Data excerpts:
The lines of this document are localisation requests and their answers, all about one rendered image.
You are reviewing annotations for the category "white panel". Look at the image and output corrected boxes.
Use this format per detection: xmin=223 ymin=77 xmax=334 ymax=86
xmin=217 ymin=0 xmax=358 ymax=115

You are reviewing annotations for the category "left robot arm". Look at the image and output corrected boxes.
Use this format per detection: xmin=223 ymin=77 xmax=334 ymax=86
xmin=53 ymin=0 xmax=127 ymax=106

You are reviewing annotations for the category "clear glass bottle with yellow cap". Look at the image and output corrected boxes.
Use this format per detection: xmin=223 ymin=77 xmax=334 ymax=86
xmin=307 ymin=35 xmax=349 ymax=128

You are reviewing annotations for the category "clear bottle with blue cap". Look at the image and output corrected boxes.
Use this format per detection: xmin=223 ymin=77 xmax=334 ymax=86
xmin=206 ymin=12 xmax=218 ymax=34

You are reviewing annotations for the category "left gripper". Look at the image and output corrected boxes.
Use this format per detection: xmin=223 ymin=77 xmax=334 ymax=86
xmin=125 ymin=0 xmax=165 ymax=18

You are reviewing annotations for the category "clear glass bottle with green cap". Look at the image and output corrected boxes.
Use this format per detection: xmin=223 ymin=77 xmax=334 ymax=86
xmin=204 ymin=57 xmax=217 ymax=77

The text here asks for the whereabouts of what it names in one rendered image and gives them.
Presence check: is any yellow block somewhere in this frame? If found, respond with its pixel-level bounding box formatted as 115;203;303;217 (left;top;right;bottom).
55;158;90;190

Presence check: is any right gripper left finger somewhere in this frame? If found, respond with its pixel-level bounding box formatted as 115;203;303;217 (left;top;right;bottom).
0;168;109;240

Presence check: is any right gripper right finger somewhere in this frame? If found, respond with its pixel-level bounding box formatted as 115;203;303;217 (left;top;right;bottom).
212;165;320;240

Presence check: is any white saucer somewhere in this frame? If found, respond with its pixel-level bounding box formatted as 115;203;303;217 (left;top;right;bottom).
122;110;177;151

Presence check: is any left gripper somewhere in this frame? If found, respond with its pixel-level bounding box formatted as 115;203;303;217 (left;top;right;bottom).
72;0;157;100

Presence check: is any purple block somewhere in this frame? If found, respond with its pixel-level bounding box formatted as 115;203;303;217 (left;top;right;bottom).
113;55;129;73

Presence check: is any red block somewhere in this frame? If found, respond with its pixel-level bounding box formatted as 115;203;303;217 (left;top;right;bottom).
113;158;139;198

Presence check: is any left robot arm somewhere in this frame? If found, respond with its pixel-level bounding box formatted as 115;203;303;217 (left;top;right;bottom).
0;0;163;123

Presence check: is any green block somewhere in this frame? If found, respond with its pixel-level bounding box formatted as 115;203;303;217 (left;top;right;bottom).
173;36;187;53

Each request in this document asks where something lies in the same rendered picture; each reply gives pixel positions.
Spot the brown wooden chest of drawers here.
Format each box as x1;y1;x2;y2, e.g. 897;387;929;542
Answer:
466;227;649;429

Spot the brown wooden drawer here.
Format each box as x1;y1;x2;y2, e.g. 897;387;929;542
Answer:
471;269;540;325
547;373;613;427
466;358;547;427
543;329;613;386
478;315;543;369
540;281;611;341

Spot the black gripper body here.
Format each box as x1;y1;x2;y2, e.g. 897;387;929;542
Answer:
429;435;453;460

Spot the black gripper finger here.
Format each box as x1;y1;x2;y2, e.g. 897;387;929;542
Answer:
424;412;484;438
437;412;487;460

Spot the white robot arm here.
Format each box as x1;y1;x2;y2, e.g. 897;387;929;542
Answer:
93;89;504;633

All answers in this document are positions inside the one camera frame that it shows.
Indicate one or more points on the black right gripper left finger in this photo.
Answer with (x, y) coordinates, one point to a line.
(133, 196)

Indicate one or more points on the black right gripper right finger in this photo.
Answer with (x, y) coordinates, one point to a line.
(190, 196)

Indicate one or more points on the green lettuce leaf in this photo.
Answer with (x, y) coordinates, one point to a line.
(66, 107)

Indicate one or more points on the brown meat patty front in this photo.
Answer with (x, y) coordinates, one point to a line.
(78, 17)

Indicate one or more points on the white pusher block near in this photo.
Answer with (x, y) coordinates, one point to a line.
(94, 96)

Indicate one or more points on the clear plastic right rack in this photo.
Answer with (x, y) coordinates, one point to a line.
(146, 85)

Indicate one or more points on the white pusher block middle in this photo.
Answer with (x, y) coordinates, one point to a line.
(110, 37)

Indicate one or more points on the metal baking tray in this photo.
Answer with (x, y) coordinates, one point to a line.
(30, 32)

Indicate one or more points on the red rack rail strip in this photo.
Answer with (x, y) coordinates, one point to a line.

_What the task asks_:
All of the data shown above must be copied exactly.

_Response box_:
The lines of this document are localisation requests and their answers, all about one rendered image.
You are reviewing annotations for the category "white panel". Look at the image and output corrected boxes.
Use this format per detection: xmin=223 ymin=77 xmax=334 ymax=86
xmin=217 ymin=0 xmax=358 ymax=115

You are reviewing annotations for the category "left robot arm". Look at the image and output corrected boxes.
Use this format per detection: xmin=223 ymin=77 xmax=334 ymax=86
xmin=53 ymin=0 xmax=127 ymax=106

You are reviewing annotations for the category "clear glass bottle with yellow cap". Look at the image and output corrected boxes.
Use this format per detection: xmin=223 ymin=77 xmax=334 ymax=86
xmin=307 ymin=35 xmax=349 ymax=128

You are reviewing annotations for the category "clear bottle with blue cap". Look at the image and output corrected boxes.
Use this format per detection: xmin=223 ymin=77 xmax=334 ymax=86
xmin=206 ymin=12 xmax=218 ymax=34

You are reviewing annotations for the category "left gripper". Look at the image and output corrected boxes.
Use this format per detection: xmin=223 ymin=77 xmax=334 ymax=86
xmin=125 ymin=0 xmax=165 ymax=18

You are reviewing annotations for the category "clear glass bottle with green cap". Look at the image and output corrected boxes.
Use this format per detection: xmin=223 ymin=77 xmax=334 ymax=86
xmin=204 ymin=57 xmax=217 ymax=77

The text here asks for the whereabouts of what it names in one rendered image and gives them.
Presence check: is any yellow block somewhere in this frame? If found, respond with its pixel-level bounding box formatted as 115;203;303;217 (left;top;right;bottom).
55;158;90;190

Presence check: is any right gripper left finger somewhere in this frame? If found, respond with its pixel-level bounding box formatted as 115;203;303;217 (left;top;right;bottom).
0;168;109;240

Presence check: is any right gripper right finger somewhere in this frame? If found, respond with its pixel-level bounding box formatted as 115;203;303;217 (left;top;right;bottom).
212;165;320;240

Presence check: is any white saucer somewhere in this frame? If found, respond with its pixel-level bounding box formatted as 115;203;303;217 (left;top;right;bottom).
122;110;177;151

Presence check: is any left gripper somewhere in this frame? If found, respond with its pixel-level bounding box formatted as 115;203;303;217 (left;top;right;bottom).
72;0;157;100

Presence check: is any purple block somewhere in this frame? If found, respond with its pixel-level bounding box formatted as 115;203;303;217 (left;top;right;bottom).
113;55;129;73

Presence check: is any red block somewhere in this frame? If found, respond with its pixel-level bounding box formatted as 115;203;303;217 (left;top;right;bottom).
113;158;139;198

Presence check: is any left robot arm somewhere in this frame? If found, respond with its pixel-level bounding box formatted as 115;203;303;217 (left;top;right;bottom).
0;0;163;123

Presence check: is any green block somewhere in this frame? If found, respond with its pixel-level bounding box formatted as 115;203;303;217 (left;top;right;bottom).
173;36;187;53

Each request in this document asks where something lies in the same rendered picture; each reply gives pixel positions.
Spot the brown wooden chest of drawers here.
Format each box as x1;y1;x2;y2, e.g. 897;387;929;542
Answer:
466;227;649;429

Spot the brown wooden drawer here.
Format each box as x1;y1;x2;y2, e.g. 897;387;929;542
Answer:
471;269;540;325
547;373;613;427
466;358;547;427
543;329;613;386
478;315;543;369
540;281;611;341

Spot the black gripper body here.
Format each box as x1;y1;x2;y2, e.g. 897;387;929;542
Answer:
429;435;453;460

Spot the black gripper finger here.
Format each box as x1;y1;x2;y2, e.g. 897;387;929;542
Answer:
424;412;484;438
437;412;487;460

Spot the white robot arm here.
Format each box as x1;y1;x2;y2, e.g. 897;387;929;542
Answer:
93;89;504;633

All answers in this document are positions inside the one camera frame that it shows.
Indicate one or more points on the black right gripper left finger in this photo.
Answer with (x, y) coordinates, one point to a line.
(133, 196)

Indicate one or more points on the black right gripper right finger in this photo.
Answer with (x, y) coordinates, one point to a line.
(190, 196)

Indicate one or more points on the green lettuce leaf in this photo.
Answer with (x, y) coordinates, one point to a line.
(66, 107)

Indicate one or more points on the brown meat patty front in this photo.
Answer with (x, y) coordinates, one point to a line.
(78, 17)

Indicate one or more points on the white pusher block near in this photo.
Answer with (x, y) coordinates, one point to a line.
(94, 96)

Indicate one or more points on the clear plastic right rack in this photo.
Answer with (x, y) coordinates, one point to a line.
(146, 85)

Indicate one or more points on the white pusher block middle in this photo.
Answer with (x, y) coordinates, one point to a line.
(110, 37)

Indicate one or more points on the metal baking tray in this photo.
Answer with (x, y) coordinates, one point to a line.
(30, 32)

Indicate one or more points on the red rack rail strip in this photo.
Answer with (x, y) coordinates, one point to a line.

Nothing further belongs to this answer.